The 1D-smoothing objective function is
$$\min _{f} \sum_{p}\left(f_{p}-g_{p}\right)^{2} \text { s.t. } c(f)=k$$
$f_{p}$ - Smoothened image
$g_{p}$ - Actual input image
$(f_{p}-g_{p})^{2}$ - constraint to preserve the global structure of the
image, while we try to smoothen the image by reducing the number of edges in
the image with the constraint $c(f)=k$
2D-Smoothing formulation
---
Similar to 1D-smoothing we define objective function for 2D image smoothing.
Let $I$: input image, $S$: smoothened image,
$\nabla S_{p}=\left(\partial_{x} S_{p}, \partial_{y} S_{p}\right)^{T}$: gradient at pixel $p$
Number of non-zero gradients is defined by:
$$C(S)=\#\left\{p|| \partial_{x} S_{p}|+| \partial_{y} S_{p} | \neq 0\right\}$$
Objective function:
$$\min _{S}\left\{\sum_{p}\left(S_{p}-I_{p}\right)^{2}+\lambda \cdot C(S)\right\}$$
The term $\sum(S-I)^{2}$ constrains image structural similarity and $\lambda$
is parameter that control the smoothing.
Summary
---
In summary, the objective function minimizes the number of non-zero gradients in
the image, while trying to preserve the overall structural information of the
image.
We need to find a solver for the objective function in equation below:
\begin{equation}\label{2d}\min _{S}\left\{\sum_{p}\left(S_{p}-I_{p}\right)^{2}+\lambda
\cdot C(S)\right\}\end{equation}
# Solver
Eq. [2d] involves two terms:
1. $\sum_{p}\left(S_{p}-I_{p}\right)^{2}$: Quadratic and differentiable
2. $C(S)$: Non-differentiable
Since the second term is not differentiable, we cannot solve this equation using
conventional gradient descent optimization method.
The paper talks about something called **Half-quadratic splitting** to
address this optimization problem.
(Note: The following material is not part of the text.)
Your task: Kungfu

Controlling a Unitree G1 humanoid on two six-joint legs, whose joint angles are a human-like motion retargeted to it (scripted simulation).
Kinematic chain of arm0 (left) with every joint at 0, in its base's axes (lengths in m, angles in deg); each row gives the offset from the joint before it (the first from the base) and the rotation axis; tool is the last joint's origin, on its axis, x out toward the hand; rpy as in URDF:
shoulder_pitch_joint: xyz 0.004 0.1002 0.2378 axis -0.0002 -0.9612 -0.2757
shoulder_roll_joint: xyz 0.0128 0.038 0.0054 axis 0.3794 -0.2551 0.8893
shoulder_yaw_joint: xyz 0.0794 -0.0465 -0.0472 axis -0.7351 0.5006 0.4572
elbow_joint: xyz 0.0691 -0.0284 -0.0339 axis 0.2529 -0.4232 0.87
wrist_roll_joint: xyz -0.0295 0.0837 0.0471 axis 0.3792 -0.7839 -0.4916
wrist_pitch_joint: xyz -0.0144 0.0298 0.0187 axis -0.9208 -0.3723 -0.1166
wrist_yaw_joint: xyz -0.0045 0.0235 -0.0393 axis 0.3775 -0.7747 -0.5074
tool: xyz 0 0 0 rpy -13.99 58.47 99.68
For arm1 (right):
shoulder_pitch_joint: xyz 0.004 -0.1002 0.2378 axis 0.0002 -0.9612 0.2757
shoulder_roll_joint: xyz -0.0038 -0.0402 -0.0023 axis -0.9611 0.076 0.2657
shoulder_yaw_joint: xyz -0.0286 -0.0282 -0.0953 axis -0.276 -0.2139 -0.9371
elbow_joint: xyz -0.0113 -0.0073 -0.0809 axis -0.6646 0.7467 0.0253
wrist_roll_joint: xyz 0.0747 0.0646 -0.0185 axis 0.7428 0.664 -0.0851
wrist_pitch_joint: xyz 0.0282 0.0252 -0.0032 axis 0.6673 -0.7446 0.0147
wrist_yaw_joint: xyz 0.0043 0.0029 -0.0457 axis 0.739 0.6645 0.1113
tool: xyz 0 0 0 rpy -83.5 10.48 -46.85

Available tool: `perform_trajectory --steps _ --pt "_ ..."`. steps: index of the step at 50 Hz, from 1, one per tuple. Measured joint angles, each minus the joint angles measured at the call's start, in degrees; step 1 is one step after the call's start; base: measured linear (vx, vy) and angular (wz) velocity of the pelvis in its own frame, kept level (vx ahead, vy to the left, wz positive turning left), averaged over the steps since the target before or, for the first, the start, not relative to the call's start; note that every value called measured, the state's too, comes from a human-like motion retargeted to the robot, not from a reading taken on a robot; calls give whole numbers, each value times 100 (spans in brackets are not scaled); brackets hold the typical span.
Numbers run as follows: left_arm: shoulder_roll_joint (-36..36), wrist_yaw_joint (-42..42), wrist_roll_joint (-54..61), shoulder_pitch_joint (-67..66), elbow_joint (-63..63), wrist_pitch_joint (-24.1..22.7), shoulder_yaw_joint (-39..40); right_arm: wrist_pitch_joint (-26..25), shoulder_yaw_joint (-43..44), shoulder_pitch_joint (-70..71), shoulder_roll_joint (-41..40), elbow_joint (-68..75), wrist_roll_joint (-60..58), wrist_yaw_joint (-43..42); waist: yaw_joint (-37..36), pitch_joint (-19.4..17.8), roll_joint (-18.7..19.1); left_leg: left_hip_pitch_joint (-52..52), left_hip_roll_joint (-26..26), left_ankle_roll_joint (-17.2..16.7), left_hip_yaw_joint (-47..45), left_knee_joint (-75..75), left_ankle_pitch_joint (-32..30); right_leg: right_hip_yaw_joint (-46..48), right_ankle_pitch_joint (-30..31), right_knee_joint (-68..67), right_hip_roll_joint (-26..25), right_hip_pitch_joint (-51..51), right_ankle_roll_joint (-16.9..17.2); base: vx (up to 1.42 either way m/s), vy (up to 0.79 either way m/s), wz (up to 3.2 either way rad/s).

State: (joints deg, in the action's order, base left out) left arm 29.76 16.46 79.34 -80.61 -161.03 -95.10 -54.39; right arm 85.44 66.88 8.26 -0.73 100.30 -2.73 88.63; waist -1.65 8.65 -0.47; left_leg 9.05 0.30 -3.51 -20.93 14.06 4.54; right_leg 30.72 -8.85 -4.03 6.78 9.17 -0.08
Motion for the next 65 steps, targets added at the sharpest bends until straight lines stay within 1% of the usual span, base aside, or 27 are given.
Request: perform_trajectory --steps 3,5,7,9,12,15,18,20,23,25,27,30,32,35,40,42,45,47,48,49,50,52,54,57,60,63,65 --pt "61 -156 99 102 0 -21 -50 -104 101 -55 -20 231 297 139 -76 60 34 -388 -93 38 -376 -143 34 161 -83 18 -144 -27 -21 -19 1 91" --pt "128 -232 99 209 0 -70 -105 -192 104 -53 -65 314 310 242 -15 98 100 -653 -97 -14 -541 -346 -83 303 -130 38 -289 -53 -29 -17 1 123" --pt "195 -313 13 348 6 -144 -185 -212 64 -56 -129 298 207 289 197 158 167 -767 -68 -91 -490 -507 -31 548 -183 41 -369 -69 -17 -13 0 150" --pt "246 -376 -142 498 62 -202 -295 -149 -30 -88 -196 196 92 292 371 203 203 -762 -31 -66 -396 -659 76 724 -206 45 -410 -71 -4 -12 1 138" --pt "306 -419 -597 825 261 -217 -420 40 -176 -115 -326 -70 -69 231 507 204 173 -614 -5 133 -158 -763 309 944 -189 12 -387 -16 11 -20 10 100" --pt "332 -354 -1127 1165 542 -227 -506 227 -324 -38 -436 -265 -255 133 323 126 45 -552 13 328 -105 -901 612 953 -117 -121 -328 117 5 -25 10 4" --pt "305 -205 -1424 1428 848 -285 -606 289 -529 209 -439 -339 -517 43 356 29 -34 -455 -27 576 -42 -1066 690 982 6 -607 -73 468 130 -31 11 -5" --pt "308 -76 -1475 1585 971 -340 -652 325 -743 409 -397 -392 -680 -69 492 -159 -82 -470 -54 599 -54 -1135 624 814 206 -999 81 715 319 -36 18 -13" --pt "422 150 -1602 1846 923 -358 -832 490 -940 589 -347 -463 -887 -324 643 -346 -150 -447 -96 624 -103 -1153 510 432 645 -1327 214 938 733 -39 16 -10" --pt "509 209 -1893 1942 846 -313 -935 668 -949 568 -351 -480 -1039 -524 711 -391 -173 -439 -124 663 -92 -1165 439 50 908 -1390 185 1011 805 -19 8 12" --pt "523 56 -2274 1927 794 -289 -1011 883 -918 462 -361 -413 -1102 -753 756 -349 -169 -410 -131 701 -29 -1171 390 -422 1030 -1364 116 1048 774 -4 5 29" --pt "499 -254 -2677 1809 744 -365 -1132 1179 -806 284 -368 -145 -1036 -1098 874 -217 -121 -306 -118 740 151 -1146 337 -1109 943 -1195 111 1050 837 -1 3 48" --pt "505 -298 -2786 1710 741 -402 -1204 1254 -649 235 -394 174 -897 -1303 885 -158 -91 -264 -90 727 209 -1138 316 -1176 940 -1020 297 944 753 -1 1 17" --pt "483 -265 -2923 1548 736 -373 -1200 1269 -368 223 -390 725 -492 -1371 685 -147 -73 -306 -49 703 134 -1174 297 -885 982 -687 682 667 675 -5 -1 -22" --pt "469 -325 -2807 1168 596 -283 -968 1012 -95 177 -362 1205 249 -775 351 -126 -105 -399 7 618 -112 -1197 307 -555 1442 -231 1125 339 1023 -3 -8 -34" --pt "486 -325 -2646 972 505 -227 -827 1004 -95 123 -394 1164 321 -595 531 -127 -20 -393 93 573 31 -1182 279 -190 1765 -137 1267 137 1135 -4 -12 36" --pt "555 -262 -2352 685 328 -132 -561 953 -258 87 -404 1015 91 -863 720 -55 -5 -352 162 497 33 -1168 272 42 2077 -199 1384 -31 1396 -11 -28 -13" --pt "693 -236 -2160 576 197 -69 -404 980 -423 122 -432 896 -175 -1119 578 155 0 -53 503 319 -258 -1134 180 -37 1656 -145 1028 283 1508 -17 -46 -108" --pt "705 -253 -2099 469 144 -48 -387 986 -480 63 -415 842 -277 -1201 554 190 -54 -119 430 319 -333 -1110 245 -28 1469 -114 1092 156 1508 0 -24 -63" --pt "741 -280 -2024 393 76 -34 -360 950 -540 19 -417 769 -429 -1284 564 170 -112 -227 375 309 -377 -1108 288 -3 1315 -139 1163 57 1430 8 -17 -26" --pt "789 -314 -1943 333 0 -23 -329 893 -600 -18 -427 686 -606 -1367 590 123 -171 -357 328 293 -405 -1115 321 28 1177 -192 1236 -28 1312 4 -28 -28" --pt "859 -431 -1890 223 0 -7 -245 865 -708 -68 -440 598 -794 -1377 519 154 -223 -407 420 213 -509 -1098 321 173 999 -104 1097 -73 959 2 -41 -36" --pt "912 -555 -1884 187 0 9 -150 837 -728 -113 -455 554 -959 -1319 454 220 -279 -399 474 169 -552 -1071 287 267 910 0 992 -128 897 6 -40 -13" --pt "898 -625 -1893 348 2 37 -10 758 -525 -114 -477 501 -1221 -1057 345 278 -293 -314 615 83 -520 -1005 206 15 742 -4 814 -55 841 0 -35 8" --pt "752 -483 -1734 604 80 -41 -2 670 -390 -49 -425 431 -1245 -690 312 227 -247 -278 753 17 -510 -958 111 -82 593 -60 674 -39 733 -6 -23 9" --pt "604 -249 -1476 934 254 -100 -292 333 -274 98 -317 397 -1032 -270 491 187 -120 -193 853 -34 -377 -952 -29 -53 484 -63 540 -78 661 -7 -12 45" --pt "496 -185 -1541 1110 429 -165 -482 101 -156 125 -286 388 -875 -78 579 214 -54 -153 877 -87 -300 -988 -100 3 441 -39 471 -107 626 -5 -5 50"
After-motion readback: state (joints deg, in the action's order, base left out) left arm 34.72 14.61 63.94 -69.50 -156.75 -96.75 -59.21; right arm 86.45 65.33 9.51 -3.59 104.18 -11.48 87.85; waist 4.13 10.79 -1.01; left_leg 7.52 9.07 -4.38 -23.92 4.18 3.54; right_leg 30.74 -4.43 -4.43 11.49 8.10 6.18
Don't be intimidated by the name.
Basically what they are trying to do is to separate the two terms by
introducing extra variables in the objective function and try to optimize for
them individually.
**Modified Objective Function**
After introducing the auxiliary variables, Eq. (1) is modified as:
\begin{equation}\label{aux}\min _{S, h,
v}\left\{\sum_{p}\left(S_{p}-I_{p}\right)^{2}+\lambda C(h,
v)+\beta\left(\left(\partial_{x} S_{p}-h_{p}\right)^{2}+\left(\partial_{y}
S_{p}-v_{p}\right)^{2}\right)\right\}\end{equation}
where $C(h, v)=\#\left\{p|| h_{p}|+| v_{p} | \neq 0\right\}$ and $\beta$ is a
parameter to control the similarity between variables $(h, v)$ and their
corresponding gradient. (h, v) are the horizontal and vertical gradients of
smoothened image $S$.
The first question that came to my mind is that how do we know $(h, v)$,
while we are trying to estimate $S$. That's the trick. Here we impose a prior
on $(h, v)$. We get the information what $(h, v)$ should be by solving for
$(h, v)$ in Eq. [hv]
Eq. [aux] is optimized for $S$ and $(h, v)$ individually, leading to
following two objectives.
* **Computing S** :
\begin{equation}\label{S}\left\{\sum_{p}\left(S_{p}-I_{p}\right)^{2}+\beta\left(\left(\partial_{x}
S_{p}-h_{p}\right)^{2}+\left(\partial_{y}
S_{p}-v_{p}\right)^{2}\right)\right\}\end{equation}
In Eq. [S], you can see this objective only contains parameters involving $S$.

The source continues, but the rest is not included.